BARNETT NEWMAN (1905-1970)
Painter and theorist Barnett Newman was one of the most intellectual artists of the New York School. He was born and raised in New York, the son of Polish Jewish immigrants. His approach to art making was shaped by his studies in philosophy at The City College of New York and his political activism. In 1933, he ran for mayor of his city on a write-in ticket with a cultural platform, and he maintained a keen awareness of such modern horrors as Nazism and the atomic bomb. For him, art was an act of self-creation and a declaration of political, intellectual, and individual freedom. Master of witticisms, he once quipped: “aesthetics is to artists as ornithology is to the birds.”
Newman’s artistic career was late-blooming and began in fits and starts.
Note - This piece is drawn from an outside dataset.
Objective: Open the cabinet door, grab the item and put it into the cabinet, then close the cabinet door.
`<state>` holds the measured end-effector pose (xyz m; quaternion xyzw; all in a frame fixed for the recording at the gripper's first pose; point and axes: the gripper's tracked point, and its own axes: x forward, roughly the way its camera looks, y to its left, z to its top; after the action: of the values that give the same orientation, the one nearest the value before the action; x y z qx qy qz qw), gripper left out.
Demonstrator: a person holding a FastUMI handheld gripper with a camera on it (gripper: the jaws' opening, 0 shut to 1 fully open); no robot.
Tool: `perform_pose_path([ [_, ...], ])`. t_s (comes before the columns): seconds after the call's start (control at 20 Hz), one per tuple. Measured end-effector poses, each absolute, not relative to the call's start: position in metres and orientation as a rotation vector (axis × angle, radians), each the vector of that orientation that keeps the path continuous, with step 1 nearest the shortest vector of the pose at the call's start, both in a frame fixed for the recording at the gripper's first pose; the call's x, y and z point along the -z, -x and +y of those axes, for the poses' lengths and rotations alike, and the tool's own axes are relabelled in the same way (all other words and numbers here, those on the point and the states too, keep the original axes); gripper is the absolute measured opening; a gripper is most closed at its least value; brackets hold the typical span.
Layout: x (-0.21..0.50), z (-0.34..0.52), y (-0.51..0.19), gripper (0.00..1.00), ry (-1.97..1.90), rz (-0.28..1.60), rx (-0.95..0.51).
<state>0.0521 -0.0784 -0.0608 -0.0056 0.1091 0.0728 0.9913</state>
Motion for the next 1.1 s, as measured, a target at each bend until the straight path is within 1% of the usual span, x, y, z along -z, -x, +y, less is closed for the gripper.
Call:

He was around 30 when he started painting, having spent the previous decade teaching, writing, studying, and working in his father’s menswear store. He deemed much of his early work unworthy of consideration and destroyed it. It was not until 1944 that he considered his work mature.
In 1948, with the completion of a painting titled Onement, I, Newman found his voice. It was in this work that he hit upon what would become the signature motif that defined all of his paintings to come: a vertical band connecting the upper and lower margins of the painting that he called a “zip.” His zips streak through fields of color in spare compositions that prompted critics to dub him a Color Field painter and Minimalists to look to his work for inspiration. But call him what they would, Newman maintained his own view of his abstractions. Claiming that he sought “to start from scratch, to paint as if painting never existed before,” he saw his compositions as forms of thought, as expressions of the universal experience of being alive and individual.
Though he concentrated primarily on painting, Newman also made sculpture. It was not until the 1960s, the last decade of his life, that he achieved public acclaim for his work. His anarchic independence and uncompromising stance may have contributed to his slow acceptance, but these deep-seated forces within him also shaped his art. Reflecting on his work towards the end of his life, he declared, “One of its implications is its assertion of freedom…if [it were read] properly it would mean the end of all state capitalism and totalitarianism.”